CROCETTA : TRA SIMBOLISMO E SPETTACOLARIZZAZIONE IL DECLINO DI UN PRESIDENTE
La parabola discendente di Rosario Crocetta, presidente della regione Sicilia, oggettivamente non dovrebbe stupire.
Il “giallo” dell’intercettazione smentita dalla Procura, ma sulla cui autenticità insiste L’Espresso in fondo non deve essere l’occasione per chiedere o considerare opportune le dimissioni di Crocetta.
Ciò che dovrebbe indurre a riflettere molto sul governo regionale siciliano sono tanti elementi veri ed accertati, a differenza dell’intercettazione fantasma.
Difficile, davvero difficile, aspettarsi esiti esiziali diversi da quelli del governo regionale guidato da Crocetta, se il modo con il quale viene selezionata la classe politica è guidato da esigenze di marketing e, quindi, teso a cercare il “personaggio”, capace di sforare il video, a prescindere dalla valutazione della concreta idoneità a svolgere ruoli delicatissimi di governo, come quello di una regione.
Crocetta ha, del resto, da subito improntato il suo stile di governo esattamente alle esigenze di marketing e comunicazione. Ha fatto le corse per presentarsi nelle televisioni a rivendicare di essere il primo a riformare le province, avendo dato vita ad un riordino di questi enti ancora peggiore di quello fissato dalla legge Delrio.
Poi, ha inaugurato il festival degli incarichi agli assessori (circa 35) seguendo i medesimi dettami, cercando il nome ad effetto, come quelli di Zichichi o Battiato, senza minimamente curarsi dell’opportunità di affidare il governo di una regione a persone certamente molto conosciute ma totalmente prive di qualsiasi profilo ed esperienza politica e di governo.
Il governo regionale ha continuato ad accumulare debiti e buchi di bilancio per 7 miliardi, senza riuscire a portare la Sicilia verso nessuna nuova direzione, diversa dalla storia di sempre.
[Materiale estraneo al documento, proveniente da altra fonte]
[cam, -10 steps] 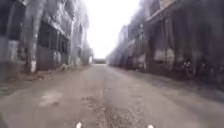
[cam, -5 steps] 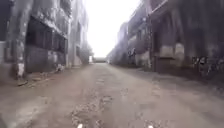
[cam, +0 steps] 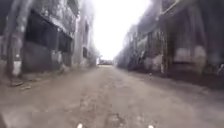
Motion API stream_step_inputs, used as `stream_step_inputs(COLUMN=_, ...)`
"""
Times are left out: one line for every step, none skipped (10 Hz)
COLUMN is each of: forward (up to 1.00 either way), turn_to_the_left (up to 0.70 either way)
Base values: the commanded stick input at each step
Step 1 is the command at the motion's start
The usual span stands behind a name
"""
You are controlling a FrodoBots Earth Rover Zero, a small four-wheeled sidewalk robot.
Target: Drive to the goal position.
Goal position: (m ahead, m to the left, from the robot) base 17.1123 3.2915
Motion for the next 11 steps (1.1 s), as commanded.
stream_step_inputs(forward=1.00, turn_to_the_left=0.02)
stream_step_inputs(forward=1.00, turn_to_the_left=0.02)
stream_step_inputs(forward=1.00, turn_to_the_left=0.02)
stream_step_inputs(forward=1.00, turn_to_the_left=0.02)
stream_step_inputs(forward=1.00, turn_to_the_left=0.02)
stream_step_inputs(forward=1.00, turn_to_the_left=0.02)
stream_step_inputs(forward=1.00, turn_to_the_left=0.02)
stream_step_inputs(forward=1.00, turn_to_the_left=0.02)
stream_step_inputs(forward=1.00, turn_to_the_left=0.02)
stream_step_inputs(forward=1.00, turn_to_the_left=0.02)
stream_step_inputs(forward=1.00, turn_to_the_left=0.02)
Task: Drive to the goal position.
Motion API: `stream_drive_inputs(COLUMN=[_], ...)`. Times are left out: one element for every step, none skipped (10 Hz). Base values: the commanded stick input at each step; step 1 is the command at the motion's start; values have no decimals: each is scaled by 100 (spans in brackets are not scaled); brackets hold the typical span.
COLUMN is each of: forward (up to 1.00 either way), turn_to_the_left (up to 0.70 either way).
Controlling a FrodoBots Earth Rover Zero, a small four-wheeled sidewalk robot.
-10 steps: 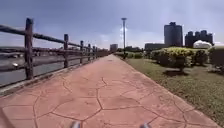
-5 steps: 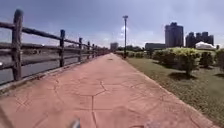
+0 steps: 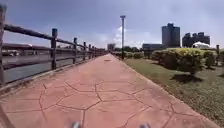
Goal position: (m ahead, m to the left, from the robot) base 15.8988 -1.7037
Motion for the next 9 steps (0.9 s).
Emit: stream_drive_inputs(forward=[70, 70, 70, 70, 70, 70, 70, 70, 70], turn_to_the_left=[0, 0, -10, -35, -35, -35, -35, -35, -14])
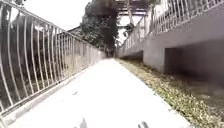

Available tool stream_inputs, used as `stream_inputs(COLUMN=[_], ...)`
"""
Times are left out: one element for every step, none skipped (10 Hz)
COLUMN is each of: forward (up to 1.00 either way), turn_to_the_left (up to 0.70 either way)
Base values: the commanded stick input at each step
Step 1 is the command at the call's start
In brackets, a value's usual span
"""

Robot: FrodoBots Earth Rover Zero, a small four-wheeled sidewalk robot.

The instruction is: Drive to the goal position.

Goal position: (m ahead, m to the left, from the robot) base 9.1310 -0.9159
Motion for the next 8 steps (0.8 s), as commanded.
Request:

La nomina ad assessore di Lucia Borsellino si ha la netta sensazione abbia obbedito alla stessa logica: piazzare un nome simbolo dell’antimafia, come se per sconfiggere la mafia bastasse semplicemente un organigramma e un cognome da sbandierare. I simboli, certo, contano. Ma se si agisce solo per simboli e slogan, come una politica impostata solo sul marketing finisce per imporre, la sostanza vera, la concretezza, sfuggono. Ed i simboli che si sbandierano in pubblico, possono non essere altrettanto difesi e valorizzati in privato. D’altra parte, pubblicità e marketing non insegnano certo a dire la verità, ma quel che alla gente piace sentire.
Certo, il sospetto che l’intercettazione fantasma sia stata fatta uscire ad arte per avere un elemento forte per chiedere le dimissioni di Crocetta c’è. E non si può fare a meno di sottolineare l’ambiguità del PD, che col ministro Boschi, il giorno prima, aveva urlato in stile perfettamente berlusconiano contro la diffusione di intercettazioni non penalmente rilevanti, allo scopo di creare un cordone di sicurezza per il premier, pizzicato a svelare trame su Letta con generali della Guardia di Finanza. Il giorno dopo, un sottosegretario come Davide Faraone urla “dimissioni” per Crocetta, sulla base di un’intercettazione che non solo non ha rilevanza penale a sua volta, ma forse non è neppure vera.
Il partito di maggioranza dovrebbe chiarirsi le idee. E considerare l’operato di Crocetta per il merito e i risultati, senza rifugiarsi in intercettazioni di incerta provenienza.